This may seem weird to you since you know your arguments are either string&& or const string&(or some other pair like std::set<int>&& and const std::set<int>&). In other words your class does not support initializing member variables with any type that somebody throws at the constructor. Does not matter.

That precious compile time bool

As we discussed previously one of the problems Move Semantics solves is to know when certain argument is temporary and when it is not. This is precious information we need in order to properly use that argument.

Calling std::move on argument that is not a temporary is likely a bug since turning it into a temporary is a sign that code operating on it can modify it.

So how did C++ decide to encode information about parameter being a temporary?

Templates. More precisely template type deduction. Hopefully next confusing 😉 picture will help you see this in action. If you do not know what static_assert(std::is_same_v<T1,T2>) does: it checks at compile time that types T1 and T2 are the same(note that int and const int are not same types, similarly double& and double are not same — const and reference matters).

Some key observations about the code example above:

  • parameter of function func is not a temporary, although argument is declared with &&
  • same code(functions are the same) deduce different type for T based on how they are called(with temporary variable or not)
  • argument that accepts both temporaries and not(for example std::vector<int>&& and std::vector<int>&) aka Universal Reference must be templated 😢
  • if parameter is temporary or not is “encoded” into the deduced type of T

Regular introduction to Move Semantics would now spam you with reference collapsing rules as if their understanding has any value.

Truth is that templates here serve as hacky way to store that precious bool(is argument temporary or not) and enable code inside the function with Universal Reference arguments to access that bool.

Later we will see how exactly we can use that bool, but for now let’s spend some time to go over the issues with what we have learned.

Minor mountain of problems

This way of dealing with temporaries causes serious problems.

Templates, really?

Although some could say that many uses of Universal References are already templates there are still problems with this approach.

  • Writing an efficient constructor for a simple class should not require you to either write 2^n constructors or use templates
  • Single responsibility principle — templates already break it since they are used for generic stuff(containers, algorithms) and compile time computations but this is just making the problem worse.
  • Since we are bringing templates to the table we get horrible compile errors, easy to misuse overload sets… If you want to learn more please read Effective Modern C++ Item 26 and/or this blog post and/or watch Nicolai CppCon video.

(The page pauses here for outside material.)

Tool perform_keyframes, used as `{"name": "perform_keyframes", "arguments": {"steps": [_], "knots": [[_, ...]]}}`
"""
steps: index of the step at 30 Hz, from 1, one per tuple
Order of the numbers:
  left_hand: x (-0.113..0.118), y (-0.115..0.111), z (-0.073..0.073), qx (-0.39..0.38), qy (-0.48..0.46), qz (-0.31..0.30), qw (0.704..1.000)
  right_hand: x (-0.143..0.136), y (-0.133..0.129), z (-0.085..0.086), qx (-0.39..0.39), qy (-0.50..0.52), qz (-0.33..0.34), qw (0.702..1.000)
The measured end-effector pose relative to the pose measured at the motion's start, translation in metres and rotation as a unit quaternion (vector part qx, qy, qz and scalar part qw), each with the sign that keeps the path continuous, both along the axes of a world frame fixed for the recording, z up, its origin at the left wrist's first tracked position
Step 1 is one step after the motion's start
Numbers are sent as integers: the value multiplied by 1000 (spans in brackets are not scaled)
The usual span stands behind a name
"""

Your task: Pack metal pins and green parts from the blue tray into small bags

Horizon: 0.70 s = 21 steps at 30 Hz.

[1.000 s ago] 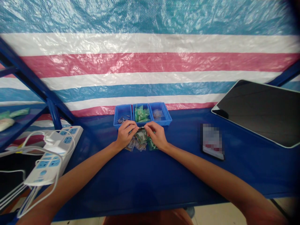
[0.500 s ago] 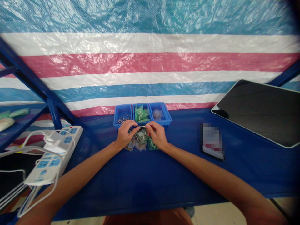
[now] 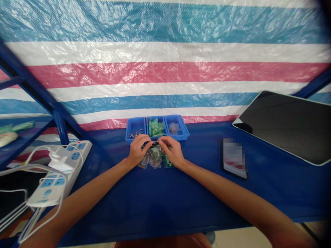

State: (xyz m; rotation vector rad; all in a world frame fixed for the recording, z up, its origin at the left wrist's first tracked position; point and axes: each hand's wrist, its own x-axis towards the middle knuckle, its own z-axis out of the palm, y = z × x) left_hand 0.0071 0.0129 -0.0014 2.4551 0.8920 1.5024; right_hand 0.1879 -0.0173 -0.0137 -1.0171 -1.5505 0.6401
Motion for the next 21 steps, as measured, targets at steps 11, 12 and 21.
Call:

&& does not mean temporary

It would be nice if we could teach developers that && means temporary.

But we can not, since like we saw Universal References that can bind to anything use && syntax. And this is not just an esthetic concern. People like to use std::move on arguments that have && next to them. Problem is that in case of Universal References sometimes those arguments are not temporaries. 😢

Using Universal References

With the complaints out of the way let’s now see how can one use this Universal References.

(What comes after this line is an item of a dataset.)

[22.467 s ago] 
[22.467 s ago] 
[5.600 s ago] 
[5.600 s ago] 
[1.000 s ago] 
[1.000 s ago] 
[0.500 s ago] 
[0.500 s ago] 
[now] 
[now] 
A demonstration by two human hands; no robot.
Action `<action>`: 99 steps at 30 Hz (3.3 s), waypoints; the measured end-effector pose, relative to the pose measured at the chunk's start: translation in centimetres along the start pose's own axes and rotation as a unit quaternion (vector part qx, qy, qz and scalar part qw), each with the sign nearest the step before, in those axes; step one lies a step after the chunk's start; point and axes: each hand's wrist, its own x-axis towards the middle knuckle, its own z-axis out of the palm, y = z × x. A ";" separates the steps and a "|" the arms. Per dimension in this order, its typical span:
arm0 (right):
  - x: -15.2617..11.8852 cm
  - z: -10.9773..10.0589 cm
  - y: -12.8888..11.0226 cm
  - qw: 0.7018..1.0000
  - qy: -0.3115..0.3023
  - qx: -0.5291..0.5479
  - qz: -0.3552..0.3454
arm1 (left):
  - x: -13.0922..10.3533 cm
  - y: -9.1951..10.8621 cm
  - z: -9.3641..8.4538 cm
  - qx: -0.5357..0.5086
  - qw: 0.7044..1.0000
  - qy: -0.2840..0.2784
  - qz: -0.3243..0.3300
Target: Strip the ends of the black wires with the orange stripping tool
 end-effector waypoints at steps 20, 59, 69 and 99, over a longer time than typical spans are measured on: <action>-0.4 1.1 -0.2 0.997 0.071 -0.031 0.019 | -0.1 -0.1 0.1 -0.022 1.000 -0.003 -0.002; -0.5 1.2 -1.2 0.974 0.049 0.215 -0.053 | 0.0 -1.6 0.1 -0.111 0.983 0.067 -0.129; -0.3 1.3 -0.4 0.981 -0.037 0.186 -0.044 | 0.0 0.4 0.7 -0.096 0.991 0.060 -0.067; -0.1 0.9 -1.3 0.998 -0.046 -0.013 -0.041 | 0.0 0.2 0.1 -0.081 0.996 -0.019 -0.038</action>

First we need to remember our original goals. Keep temporary arguments temporary when forwarding them, while making sure we do not turn arguments that were never temporaries into temporaries.

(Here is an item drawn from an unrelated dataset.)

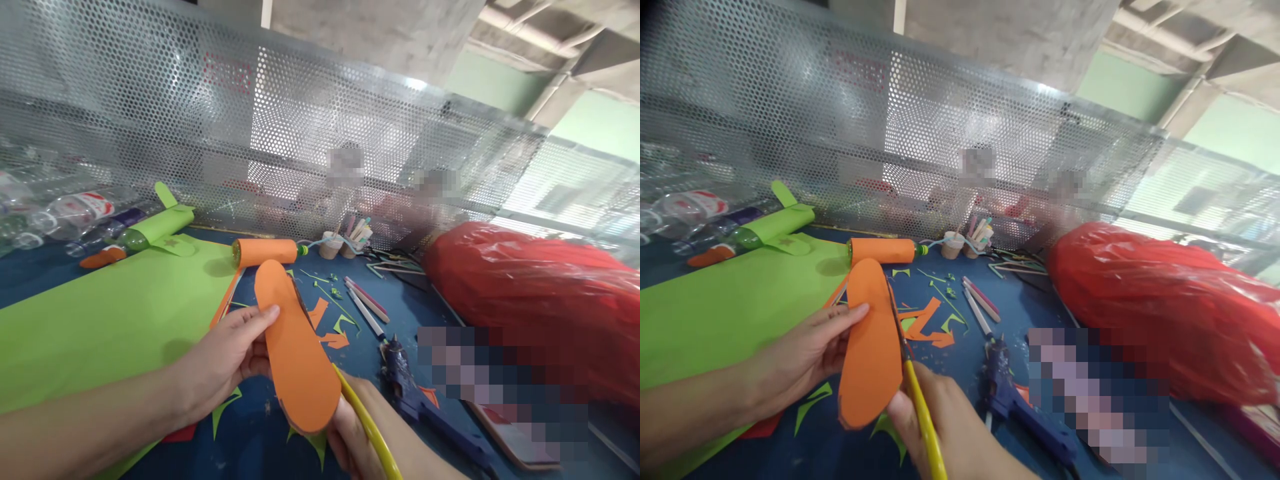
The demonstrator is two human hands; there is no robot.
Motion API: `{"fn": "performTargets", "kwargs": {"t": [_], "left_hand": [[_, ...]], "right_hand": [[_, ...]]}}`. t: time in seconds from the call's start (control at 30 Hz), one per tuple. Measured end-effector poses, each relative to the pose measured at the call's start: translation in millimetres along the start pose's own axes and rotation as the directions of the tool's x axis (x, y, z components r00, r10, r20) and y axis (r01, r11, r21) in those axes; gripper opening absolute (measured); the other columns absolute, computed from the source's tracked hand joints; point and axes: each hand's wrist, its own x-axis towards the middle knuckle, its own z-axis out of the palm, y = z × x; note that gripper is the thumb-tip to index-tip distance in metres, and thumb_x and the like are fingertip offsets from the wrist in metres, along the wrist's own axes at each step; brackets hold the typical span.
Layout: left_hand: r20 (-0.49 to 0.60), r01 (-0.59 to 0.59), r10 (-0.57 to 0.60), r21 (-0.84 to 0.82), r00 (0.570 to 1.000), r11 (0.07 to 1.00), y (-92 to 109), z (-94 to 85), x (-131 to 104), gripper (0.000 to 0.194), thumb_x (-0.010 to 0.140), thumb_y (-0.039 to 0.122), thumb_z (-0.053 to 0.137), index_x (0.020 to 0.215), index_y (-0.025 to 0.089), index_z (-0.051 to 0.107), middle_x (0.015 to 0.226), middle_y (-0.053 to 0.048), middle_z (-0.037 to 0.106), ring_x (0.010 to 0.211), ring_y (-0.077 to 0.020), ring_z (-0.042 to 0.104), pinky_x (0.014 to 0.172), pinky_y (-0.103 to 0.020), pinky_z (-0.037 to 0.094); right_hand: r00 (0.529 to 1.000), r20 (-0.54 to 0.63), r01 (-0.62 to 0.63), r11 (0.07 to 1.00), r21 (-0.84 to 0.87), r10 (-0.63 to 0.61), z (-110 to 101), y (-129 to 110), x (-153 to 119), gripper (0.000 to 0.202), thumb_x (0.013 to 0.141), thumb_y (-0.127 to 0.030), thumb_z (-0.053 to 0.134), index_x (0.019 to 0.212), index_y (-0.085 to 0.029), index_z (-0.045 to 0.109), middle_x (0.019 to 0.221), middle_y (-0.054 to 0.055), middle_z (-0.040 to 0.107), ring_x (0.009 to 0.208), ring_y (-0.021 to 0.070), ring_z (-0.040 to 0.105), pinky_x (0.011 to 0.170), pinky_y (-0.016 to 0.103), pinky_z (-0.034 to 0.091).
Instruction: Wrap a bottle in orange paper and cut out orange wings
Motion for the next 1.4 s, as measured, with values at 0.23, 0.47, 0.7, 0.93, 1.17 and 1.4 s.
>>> {"fn": "performTargets", "kwargs": {"t": [0.23, 0.47, 0.7, 0.93, 1.17, 1.4], "left_hand": [[-0.046, -0.007, 0.009, 0.050, 0.999, 0.999, -0.9, 1.2, -0.3, 0.016, 0.085, 0.032, 0.065, 0.088, 0.016, 0.067, 0.083, -0.006, 0.077, 0.074, -0.0175, 0.072, 0.063, -0.023, 0.055], [-0.116, -0.022, 0.036, 0.121, 0.993, 0.992, -0.9, 3.4, -1.5, 0.015, 0.080, 0.025, 0.070, 0.094, 0.020, 0.068, 0.091, -0.003, 0.078, 0.080, -0.0193, 0.072, 0.069, -0.024, 0.056], [-0.101, -0.046, 0.058, 0.118, 0.993, 0.992, -3.1, -1.1, 0.8, 0.021, 0.083, 0.032, 0.067, 0.098, 0.019, 0.072, 0.097, -0.006, 0.077, 0.092, -0.0261, 0.071, 0.065, -0.028, 0.056], [-0.045, -0.050, 0.053, 0.067, 0.998, 0.997, -4.2, -0.2, 1.0, 0.017, 0.082, 0.033, 0.069, 0.085, 0.017, 0.072, 0.093, -0.005, 0.078, 0.091, -0.0223, 0.071, 0.071, -0.025, 0.055], [-0.064, -0.054, 0.058, 0.050, 0.996, 0.997, -4.0, 1.5, 0.4, 0.017, 0.081, 0.035, 0.070, 0.083, 0.018, 0.068, 0.085, -0.002, 0.078, 0.082, -0.0194, 0.072, 0.071, -0.025, 0.054], [-0.011, -0.068, 0.069, 0.067, 0.998, 0.995, -5.7, -0.1, 1.5, 0.017, 0.081, 0.035, 0.070, 0.082, 0.019, 0.069, 0.089, -0.004, 0.078, 0.092, -0.0243, 0.071, 0.072, -0.028, 0.055]], "right_hand": [[1.000, -0.011, 0.003, 1.000, -0.029, -0.003, 3.5, 12.4, -3.7, 0.061, 0.090, -0.071, 0.030, 0.091, -0.017, 0.059, 0.071, 0.001, 0.055, 0.061, 0.0134, 0.049, 0.054, 0.023, 0.038], [0.996, 0.031, -0.079, 0.997, 0.007, 0.078, 5.3, 5.0, -7.9, 0.070, 0.082, -0.082, 0.020, 0.074, -0.018, 0.047, 0.056, -0.003, 0.046, 0.051, 0.0095, 0.041, 0.046, 0.021, 0.031], [0.989, 0.023, -0.145, 0.988, -0.050, 0.147, 5.6, 4.8, -7.4, 0.075, 0.076, -0.087, 0.018, 0.073, -0.018, 0.046, 0.059, -0.001, 0.048, 0.052, 0.0101, 0.041, 0.047, 0.021, 0.033], [1.000, 0.010, -0.024, 0.993, -0.115, 0.025, 5.4, 11.9, -4.3, 0.069, 0.085, -0.080, 0.015, 0.074, -0.019, 0.045, 0.059, -0.002, 0.044, 0.053, 0.0101, 0.037, 0.044, 0.021, 0.027], [1.000, 0.001, 0.011, 0.992, -0.124, -0.011, 7.4, 21.0, -0.6, 0.068, 0.086, -0.078, 0.018, 0.074, -0.018, 0.047, 0.060, -0.002, 0.044, 0.053, 0.0102, 0.039, 0.043, 0.021, 0.027], [1.000, 0.001, 0.017, 0.996, -0.092, -0.017, 8.8, 24.2, 2.8, 0.069, 0.083, -0.081, 0.020, 0.077, -0.018, 0.049, 0.058, -0.001, 0.045, 0.054, 0.0109, 0.042, 0.044, 0.020, 0.030]]}}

Secondly we need to remember that if argument is temporary or not is stored in the type of the template argument.

Now we can understand how std::forward is implemented and for what is it used.

std::forward is a conditional cast that:

  • makes temporary parameters temporary again
  • does not modify non temporary parameters

Contrast that with unconditional cast std::move:

  • makes anything you pass to it temporary

Note that std::forward can operate on variables that are not arguments, we are talking about normal usage here.

So let’s see how std::forward is used in code.

Good news is that std::forward does what I told you it does. It properly casts argument to temporary only if it was temporary. Bad news is that it is quite verbose and it is easy to forget it.

And how does it work? Well you can read the STL source code😉, or remember what we learned: if parameter was temporary or not is encoded in the T. So std::forward<T>(print_me) uses that information to make parameter of print function temporary or not. std::forward nicely wraps that compile time logic but you could do it yourself.

Do not do it by yourself, this is just an example to help you see what is happening.

Manual reimplementation of std::forward logic

If you are wondering why you must write std::forward<T>(print_me) instead of std::forward(print_me)…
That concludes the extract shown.